# Outlook 2007 does not start.



## Eduardo Chavez (May 30, 2009)

Help, please

Outlook 2007 does not start. Problem started a week ago when I was still using Office 2003. I fixed it twice to no avail and on the third time the DVD (original) program quit on me and it appears to be useless. So I bought Office 2007 and installed it and I still get the same error. The error message I get is:

Cannot start Microsoft Outlook. Cannot open the Outlook window. The set of folders cannot be opened. Errors have been detected in the file C:\Documents and Settings\Local Settings\Application Data\Microsoft\Outlook\Outlook.pst. Quit Outlook and all mail-enabled applications, and the use the Inbox repair tool (Scanpst.exe) to diagnose and repair errors in the file. For more information about the Inbox repair tool, see Help.

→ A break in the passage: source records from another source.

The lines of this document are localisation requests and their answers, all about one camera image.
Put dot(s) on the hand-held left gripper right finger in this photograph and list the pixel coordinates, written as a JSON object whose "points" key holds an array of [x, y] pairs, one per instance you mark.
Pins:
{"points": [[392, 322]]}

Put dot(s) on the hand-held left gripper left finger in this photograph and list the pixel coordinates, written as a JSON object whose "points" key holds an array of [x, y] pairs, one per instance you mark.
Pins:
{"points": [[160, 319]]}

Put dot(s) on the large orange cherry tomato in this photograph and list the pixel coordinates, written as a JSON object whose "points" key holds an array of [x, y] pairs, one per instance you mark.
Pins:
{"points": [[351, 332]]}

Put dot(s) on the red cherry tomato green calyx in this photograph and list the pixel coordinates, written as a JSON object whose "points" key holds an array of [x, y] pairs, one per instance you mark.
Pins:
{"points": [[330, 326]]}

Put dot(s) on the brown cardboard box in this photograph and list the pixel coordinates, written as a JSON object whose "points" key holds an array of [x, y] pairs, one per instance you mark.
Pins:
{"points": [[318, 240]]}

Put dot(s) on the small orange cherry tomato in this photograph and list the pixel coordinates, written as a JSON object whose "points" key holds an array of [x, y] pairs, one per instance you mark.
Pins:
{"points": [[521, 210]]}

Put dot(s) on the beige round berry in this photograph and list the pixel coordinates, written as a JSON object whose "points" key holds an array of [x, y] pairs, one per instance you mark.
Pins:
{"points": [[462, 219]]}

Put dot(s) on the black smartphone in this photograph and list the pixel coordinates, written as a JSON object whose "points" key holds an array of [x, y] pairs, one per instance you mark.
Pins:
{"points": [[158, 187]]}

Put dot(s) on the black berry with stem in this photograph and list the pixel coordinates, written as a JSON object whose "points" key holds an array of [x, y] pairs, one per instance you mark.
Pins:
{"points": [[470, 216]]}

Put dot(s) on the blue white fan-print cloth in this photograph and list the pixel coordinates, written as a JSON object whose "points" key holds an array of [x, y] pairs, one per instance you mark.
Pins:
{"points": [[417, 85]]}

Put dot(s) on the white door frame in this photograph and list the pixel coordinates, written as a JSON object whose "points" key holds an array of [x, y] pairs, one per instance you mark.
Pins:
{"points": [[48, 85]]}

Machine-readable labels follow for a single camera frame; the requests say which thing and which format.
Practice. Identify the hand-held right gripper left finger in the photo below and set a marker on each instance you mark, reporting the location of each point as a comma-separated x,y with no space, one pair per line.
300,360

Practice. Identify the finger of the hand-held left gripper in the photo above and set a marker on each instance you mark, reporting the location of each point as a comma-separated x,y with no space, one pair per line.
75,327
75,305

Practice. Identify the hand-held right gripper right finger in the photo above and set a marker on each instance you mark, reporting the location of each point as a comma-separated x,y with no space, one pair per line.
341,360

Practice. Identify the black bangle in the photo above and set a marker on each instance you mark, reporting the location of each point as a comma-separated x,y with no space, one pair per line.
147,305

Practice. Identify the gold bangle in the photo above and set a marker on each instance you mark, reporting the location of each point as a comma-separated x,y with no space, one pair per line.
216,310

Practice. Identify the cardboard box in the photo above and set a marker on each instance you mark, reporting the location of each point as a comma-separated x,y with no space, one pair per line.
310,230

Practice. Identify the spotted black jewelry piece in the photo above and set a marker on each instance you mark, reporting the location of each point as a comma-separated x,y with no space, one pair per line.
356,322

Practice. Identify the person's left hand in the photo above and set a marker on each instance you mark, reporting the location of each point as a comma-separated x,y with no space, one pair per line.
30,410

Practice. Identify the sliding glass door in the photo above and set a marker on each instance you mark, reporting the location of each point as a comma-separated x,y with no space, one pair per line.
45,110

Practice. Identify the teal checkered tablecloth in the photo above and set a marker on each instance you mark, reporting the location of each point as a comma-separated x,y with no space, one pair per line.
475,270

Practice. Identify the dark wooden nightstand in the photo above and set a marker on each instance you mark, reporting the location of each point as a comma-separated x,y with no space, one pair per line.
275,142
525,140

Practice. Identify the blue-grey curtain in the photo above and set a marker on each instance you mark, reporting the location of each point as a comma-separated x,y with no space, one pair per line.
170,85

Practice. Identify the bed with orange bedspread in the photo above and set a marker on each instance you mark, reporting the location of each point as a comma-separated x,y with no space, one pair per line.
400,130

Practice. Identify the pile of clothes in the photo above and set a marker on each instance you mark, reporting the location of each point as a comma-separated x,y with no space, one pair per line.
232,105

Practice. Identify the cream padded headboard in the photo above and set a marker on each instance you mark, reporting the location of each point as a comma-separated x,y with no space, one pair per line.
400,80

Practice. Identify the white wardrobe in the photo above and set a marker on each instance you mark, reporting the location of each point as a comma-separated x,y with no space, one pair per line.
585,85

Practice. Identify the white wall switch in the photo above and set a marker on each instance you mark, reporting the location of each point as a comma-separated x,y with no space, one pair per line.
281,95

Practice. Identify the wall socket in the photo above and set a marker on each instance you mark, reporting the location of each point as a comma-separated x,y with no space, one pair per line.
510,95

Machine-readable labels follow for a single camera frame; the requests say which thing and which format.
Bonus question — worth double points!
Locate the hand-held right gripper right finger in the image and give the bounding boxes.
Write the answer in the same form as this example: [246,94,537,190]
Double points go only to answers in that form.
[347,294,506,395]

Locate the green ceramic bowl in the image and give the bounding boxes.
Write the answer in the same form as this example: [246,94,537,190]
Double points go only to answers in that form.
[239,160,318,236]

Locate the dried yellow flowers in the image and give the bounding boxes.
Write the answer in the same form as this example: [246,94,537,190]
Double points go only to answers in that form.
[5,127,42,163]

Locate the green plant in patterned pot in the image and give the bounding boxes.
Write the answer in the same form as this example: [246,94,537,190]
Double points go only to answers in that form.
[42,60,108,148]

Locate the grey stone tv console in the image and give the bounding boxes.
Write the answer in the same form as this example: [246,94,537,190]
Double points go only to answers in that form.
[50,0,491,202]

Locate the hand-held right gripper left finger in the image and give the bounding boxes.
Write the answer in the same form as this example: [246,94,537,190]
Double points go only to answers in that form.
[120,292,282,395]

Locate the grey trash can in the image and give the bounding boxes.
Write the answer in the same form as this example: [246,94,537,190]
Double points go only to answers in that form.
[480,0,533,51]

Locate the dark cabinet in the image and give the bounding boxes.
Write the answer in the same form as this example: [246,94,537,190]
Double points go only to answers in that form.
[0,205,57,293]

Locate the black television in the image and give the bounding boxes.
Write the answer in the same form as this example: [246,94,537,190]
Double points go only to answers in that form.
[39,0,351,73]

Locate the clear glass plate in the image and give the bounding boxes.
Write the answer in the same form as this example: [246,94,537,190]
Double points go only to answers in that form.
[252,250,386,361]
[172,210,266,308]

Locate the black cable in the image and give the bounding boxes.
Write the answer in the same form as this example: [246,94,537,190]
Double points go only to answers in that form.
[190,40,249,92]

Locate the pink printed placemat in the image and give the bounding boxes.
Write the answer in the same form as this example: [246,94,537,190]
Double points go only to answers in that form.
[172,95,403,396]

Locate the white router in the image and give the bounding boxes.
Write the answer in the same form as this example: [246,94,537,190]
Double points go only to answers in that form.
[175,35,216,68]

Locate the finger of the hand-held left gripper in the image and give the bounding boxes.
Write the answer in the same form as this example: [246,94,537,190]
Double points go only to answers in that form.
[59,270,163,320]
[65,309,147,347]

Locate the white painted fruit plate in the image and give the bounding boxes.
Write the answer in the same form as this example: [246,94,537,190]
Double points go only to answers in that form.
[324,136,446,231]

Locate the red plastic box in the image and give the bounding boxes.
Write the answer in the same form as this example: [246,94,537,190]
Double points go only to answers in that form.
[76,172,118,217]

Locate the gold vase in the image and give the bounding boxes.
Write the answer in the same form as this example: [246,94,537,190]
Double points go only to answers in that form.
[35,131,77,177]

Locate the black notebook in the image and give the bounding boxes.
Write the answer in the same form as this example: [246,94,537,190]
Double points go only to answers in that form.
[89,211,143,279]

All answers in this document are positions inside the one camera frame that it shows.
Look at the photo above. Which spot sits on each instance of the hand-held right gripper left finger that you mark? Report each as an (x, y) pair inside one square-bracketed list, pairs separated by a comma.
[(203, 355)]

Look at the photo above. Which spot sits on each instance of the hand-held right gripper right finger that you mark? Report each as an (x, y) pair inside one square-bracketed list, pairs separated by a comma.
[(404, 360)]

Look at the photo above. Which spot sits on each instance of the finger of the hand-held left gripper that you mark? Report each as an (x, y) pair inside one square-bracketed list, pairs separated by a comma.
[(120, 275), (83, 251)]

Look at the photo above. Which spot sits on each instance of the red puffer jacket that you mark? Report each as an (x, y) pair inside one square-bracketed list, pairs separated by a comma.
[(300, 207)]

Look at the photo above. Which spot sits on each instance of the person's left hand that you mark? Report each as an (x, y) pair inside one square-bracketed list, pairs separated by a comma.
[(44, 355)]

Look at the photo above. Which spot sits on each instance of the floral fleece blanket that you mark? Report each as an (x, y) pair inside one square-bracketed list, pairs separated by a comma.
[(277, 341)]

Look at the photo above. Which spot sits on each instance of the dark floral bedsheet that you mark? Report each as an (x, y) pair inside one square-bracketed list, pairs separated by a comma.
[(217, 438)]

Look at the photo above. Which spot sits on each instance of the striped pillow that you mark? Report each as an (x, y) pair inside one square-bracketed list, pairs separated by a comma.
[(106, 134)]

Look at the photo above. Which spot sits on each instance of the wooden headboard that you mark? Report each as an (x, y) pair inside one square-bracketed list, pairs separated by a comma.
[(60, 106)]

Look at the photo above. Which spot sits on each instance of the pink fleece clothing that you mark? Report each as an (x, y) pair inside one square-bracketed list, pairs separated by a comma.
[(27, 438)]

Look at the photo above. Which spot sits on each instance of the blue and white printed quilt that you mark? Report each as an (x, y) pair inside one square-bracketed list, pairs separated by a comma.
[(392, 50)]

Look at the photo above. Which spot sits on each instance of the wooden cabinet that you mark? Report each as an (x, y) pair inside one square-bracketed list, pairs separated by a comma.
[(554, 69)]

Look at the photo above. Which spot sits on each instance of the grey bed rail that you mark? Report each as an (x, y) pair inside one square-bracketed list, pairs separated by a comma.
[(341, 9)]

Also, when installing Office 2007 I did not realize that the installation process did not delete the 2003 version, so I proceeded to remove it and something is not letting me do it. 

I use Windows XP on a Vaio desktop 

Can someone please help me?


----------



## djaburg (May 15, 2008)

The message gave you the answer, you need to run scanpst on the outlook.pst file to clean it up. Most likely the file got corrupted and just needs to be fixed. That utility will do that.


----------